Tōru Takemitsu’s score refers both to Noh music conventions (the use of flute and percussion instruments) as well as to Gustav Mahler’s First Symphony. Pauses in the music in Noh drama are as important as silence is in Ran, where it becomes an essential bearer of meaning. In the long battle scene at the second castle, sound effects are suppressed; music is overlaid, and this reinforces the feeling of artificiality. The violent movements freed of any natural sounds recall Kurosawa’s penchant for silent films, and this subverts realism even more.
The colours are exquisite and follow the director’s strategies of symmetry and asymmetry. According to Japanese philosophical and aesthetic concepts, nature is regulated. Here it is the setting against which human tragedy is played out. Natural phenomena are turned into subtle visual metaphors. Clouds, the sun, and the wind are references to inner turmoil, upcoming tragedy and the illusion of hope.
One important difference between Shakespeare’s play and Kurosawa’s film lies in the fact that the Japanese director explains the behavior of his protagonists by giving them a background story. He recalls the ruthless methods the old warlord employed to acquire power. Lady Kaede is a character combining traits of Goneril and Asaji, Kurosawa’s Lady Macbeth in Throne of Blood. However, her hatred cannot be explained simply as lust for power. Her main objective is to take revenge on Hidetora, the man who killed her family.
There is little violence depicted in Shakespeare’s play. Kurosawa’s film not only mentions the slaughter of families but also shows extended sequences of carnage and graphic violence. Hidetora wading through blood is himself a distributor of violence. He kills in cold blood a man who attacked his fool and is intent on burning down the villages of those farmers who refused to give him shelter.

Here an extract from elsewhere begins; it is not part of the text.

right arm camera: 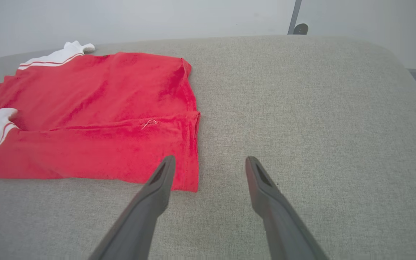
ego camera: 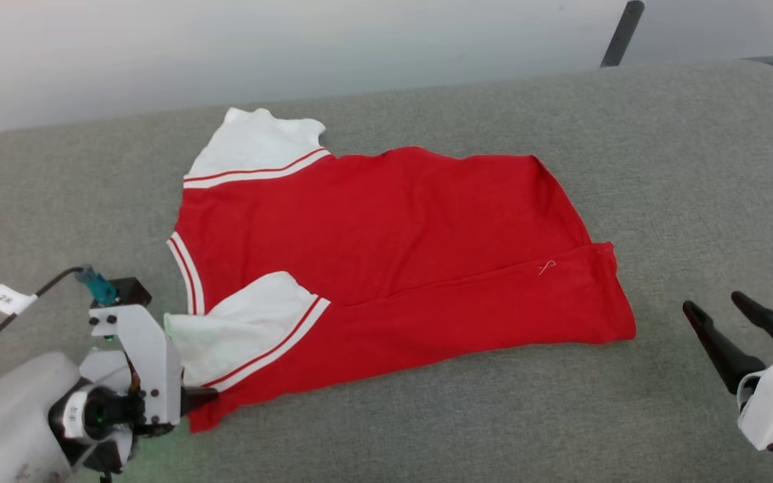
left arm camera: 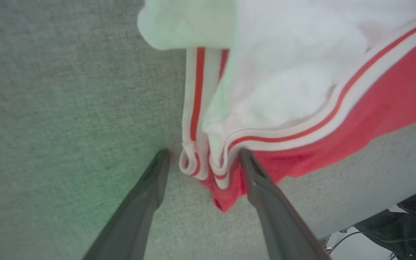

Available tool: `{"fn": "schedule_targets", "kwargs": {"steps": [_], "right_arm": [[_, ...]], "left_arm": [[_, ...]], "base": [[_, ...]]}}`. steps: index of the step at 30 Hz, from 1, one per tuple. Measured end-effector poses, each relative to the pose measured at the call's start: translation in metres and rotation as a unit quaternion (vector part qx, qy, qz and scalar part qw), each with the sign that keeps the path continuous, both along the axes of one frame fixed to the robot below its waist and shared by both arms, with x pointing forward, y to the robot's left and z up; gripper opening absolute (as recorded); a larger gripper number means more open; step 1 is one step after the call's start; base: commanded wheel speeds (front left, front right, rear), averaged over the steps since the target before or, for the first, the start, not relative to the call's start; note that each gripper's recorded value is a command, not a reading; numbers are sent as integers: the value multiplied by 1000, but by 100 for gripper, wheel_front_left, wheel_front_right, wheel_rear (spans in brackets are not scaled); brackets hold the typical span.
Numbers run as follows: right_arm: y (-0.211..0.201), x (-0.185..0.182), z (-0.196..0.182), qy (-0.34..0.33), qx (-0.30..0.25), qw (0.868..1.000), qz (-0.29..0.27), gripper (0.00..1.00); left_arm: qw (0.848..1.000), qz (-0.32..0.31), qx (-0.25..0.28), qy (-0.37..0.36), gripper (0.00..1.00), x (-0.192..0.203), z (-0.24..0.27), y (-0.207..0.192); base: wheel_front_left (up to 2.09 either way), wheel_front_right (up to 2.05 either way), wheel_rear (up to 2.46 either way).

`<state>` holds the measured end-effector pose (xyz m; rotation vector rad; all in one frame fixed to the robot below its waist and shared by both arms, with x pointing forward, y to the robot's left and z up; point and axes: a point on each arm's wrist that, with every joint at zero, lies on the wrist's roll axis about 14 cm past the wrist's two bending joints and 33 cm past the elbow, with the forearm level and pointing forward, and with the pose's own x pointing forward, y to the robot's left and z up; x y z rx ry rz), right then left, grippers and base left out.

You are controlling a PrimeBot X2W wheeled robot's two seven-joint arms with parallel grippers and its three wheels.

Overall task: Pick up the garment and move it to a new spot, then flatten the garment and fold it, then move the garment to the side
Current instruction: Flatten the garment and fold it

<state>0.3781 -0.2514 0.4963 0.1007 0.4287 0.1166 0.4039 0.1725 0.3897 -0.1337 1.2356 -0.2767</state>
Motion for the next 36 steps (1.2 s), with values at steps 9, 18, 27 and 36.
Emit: {"fn": "schedule_targets", "kwargs": {"steps": [9, 18, 27, 36], "right_arm": [[2, -5, -9, 32, 9, 999, -6, 100], [25, 3, -36, 132, 20, 990, 32, 100], [34, 26, -66, 219, -9, 974, 56, 100], [44, 32, -109, 304, -17, 950, 72, 100]], "left_arm": [[999, 19, -26, 39, 0, 3, -17, -4], [998, 17, -39, 39, 0, 6, -18, -8], [998, 17, -51, 34, 0, 10, -19, -11], [997, 26, -66, 34, 0, 13, -24, -11]], "base": [[0, 0, 0], [0, 0, 0], [0, 0, 0], [0, 0, 0]]}}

According to Kurosawa, Ran depicts human events seen from the heavens. The heavenly perspective, emphasized by a series of shots of stunning cloud formations, ranging from white cumulonimbus clouds and celestial blue to dark forbidding thunderclouds, punctuates the film. Hidetora and Sué are framed in front of a reddish sky at dusk, which presages death and the end of their world. The last images are those of Tsurumaru, left alone and helpless in the ruins of his family’s castle, earlier destroyed by Hidetora. Moreover, the scroll with the image of Amida Buddha which was supposed to protect him has accidentally fallen to the ground. The camera lingers on the peaceful portrait of the celestial Buddha, who embodies infinite goodness and offers rebirth. Does it still bear a glimpse of hope? Kurosawa’s worldview is pessimistic, leaving no place for empathy or cheap identification, and states only how much the human condition is a tragic one. Atop a parapet, the blind youth Tsurumaru is suspended between life and death. In the film’s last three shots, each increasing the distance from the camera, he becomes smaller and smaller in the emptiness of the landscape. The human being, a mere figurine, is transformed into a symbol of his own insignificance as Hidetora’s fall and the destruction of his family are mere footnotes in the history of mankind.